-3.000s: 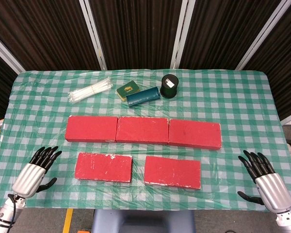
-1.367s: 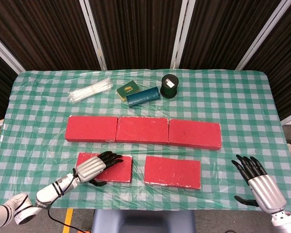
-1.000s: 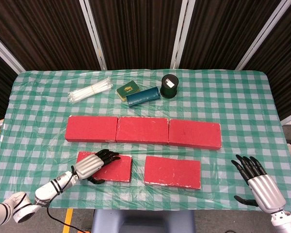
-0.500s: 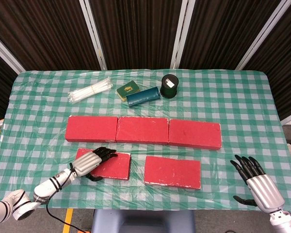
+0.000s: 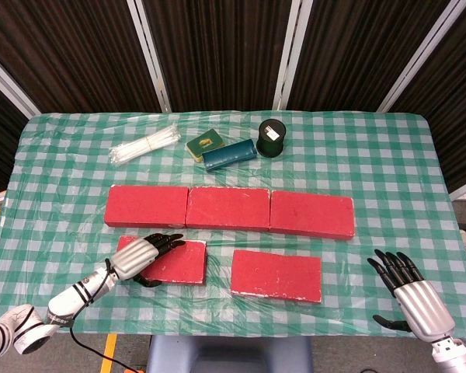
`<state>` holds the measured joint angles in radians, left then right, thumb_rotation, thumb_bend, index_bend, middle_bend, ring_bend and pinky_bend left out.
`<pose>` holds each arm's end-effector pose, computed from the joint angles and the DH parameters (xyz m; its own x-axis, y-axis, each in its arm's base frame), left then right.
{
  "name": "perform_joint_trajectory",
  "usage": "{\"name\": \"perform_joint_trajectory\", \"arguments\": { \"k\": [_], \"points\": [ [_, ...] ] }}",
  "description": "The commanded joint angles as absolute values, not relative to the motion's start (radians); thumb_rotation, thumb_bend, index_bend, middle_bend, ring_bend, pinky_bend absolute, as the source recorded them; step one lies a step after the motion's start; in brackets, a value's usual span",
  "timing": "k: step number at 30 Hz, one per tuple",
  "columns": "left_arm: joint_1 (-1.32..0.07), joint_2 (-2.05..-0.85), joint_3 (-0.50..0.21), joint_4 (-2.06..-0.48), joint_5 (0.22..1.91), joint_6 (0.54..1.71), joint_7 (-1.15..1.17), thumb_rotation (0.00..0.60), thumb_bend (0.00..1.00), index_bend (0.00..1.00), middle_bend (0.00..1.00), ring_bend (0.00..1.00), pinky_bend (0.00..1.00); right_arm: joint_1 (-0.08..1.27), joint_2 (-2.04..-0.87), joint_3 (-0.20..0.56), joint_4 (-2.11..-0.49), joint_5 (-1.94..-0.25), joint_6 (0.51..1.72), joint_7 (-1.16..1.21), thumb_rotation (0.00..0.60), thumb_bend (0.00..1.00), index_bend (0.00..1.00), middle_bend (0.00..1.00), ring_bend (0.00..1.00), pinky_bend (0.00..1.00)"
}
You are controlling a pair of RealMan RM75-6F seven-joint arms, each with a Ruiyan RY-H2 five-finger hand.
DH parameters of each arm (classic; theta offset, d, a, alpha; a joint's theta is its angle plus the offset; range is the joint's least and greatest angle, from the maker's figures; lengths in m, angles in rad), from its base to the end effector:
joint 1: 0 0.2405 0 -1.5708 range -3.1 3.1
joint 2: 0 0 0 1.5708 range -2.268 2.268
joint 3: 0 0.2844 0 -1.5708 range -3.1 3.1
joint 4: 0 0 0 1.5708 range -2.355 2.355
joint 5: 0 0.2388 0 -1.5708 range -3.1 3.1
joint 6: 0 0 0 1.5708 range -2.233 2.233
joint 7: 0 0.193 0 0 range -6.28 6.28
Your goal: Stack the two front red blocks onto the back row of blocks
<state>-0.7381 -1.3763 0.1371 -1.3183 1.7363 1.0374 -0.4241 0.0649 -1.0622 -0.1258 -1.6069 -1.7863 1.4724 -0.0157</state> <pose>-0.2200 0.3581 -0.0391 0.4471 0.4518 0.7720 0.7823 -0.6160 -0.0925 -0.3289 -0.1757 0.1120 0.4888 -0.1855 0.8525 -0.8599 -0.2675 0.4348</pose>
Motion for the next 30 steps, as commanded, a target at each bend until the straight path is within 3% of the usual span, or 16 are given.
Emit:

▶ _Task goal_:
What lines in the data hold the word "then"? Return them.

▶ _Completed exercise_:
`<state>` holds the measured joint angles in radians, left then right, thumb_rotation, thumb_bend, index_bend, middle_bend, ring_bend and pinky_bend left out.
`<pose>` holds each arm's end-effector pose, computed from the joint angles and the DH parameters (xyz m; its own x-axis, y-axis, each in its arm's base frame), left then right.

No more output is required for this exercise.